Замечаю движение кремальер на двери. Угадываю слабость того, кто пытается привести механизм в действие. Берусь за рычаг и распахиваю дверь. Передо мной Бабошин. Успеваю подхватить матроса на руки, прижимаю его к груди и не совсем по-уставному спрашиваю:
— Ну как, дорогой? Жив?
Светло-карие глаза Бабошина кажутся мне большими-большими, лицо — осунувшимся.
— Все в порядке! — отвечает матрос слабым, глухим голосом.
— Отведите в теплый отсек! — приказываю матросам, собравшимся у двери и готовым помочь товарищам.
— Я сам, — говорит Жора (так ласково его называли в команде).
Придерживаясь за стенку, он начинает шагать. К нему пристраивается моторист Певко. Они идут в обнимку — два земляка-харьковчанина.
Появляются мичман Пухов и старшина 2-й статьи Доможирский, матросы подхватывают их на руки, окружают вниманием и заботой.
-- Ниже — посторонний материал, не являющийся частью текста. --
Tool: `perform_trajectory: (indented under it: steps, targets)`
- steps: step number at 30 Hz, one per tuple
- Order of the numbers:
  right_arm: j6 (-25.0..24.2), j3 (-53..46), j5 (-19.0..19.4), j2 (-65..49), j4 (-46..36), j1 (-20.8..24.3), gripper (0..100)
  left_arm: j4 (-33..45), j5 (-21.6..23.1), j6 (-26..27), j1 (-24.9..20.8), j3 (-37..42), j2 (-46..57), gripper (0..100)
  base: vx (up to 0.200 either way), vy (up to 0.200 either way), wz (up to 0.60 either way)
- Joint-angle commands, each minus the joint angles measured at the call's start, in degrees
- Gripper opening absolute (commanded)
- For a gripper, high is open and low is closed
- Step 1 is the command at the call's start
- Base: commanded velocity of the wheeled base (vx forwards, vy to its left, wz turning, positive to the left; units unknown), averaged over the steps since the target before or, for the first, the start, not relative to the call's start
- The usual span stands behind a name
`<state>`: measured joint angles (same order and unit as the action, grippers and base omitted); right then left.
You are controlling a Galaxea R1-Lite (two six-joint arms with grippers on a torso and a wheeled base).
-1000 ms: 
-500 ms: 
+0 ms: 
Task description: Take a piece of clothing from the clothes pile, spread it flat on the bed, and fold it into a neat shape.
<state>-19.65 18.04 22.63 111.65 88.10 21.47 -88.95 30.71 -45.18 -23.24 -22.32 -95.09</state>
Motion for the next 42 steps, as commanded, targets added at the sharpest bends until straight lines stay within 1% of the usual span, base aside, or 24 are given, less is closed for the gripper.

Захожу во второй отсек. Картина жуткая: разбросаны койки, настил, подушки, матрасы, личные вещи. Стол разбит в щепы. Все это последствия дифферента.
Вблизи носовой переборки лежат люди. Они неподвижны, но в них теплится жизнь.
— Прикажите перенести всех в теплые помещения. Раздеть, растереть спиртом и одеть в сухое, — обращаюсь я к старпому и военфельдшеру.
Экипаж проявил самую искреннюю заботу о тринадцати. Их встретили как героев, старались помочь кто чем мог. Офицеры предоставили им свои каюты, но их у нас мало, поэтому основной состав был размещен в отсеках — сухих и теплых. Матросы и старшины отдавали товарищам сухое белье, одеяла, уступали лучшие койки.
Ну а уж когда военфельдшер начал растирать и массажировать пострадавших, помощников набежало хоть отбавляй. Конечно, это была не материнская ласка, но дружба, свойств иная морякам. Тут шли в ход прибаутки, соленая шутка, подначка.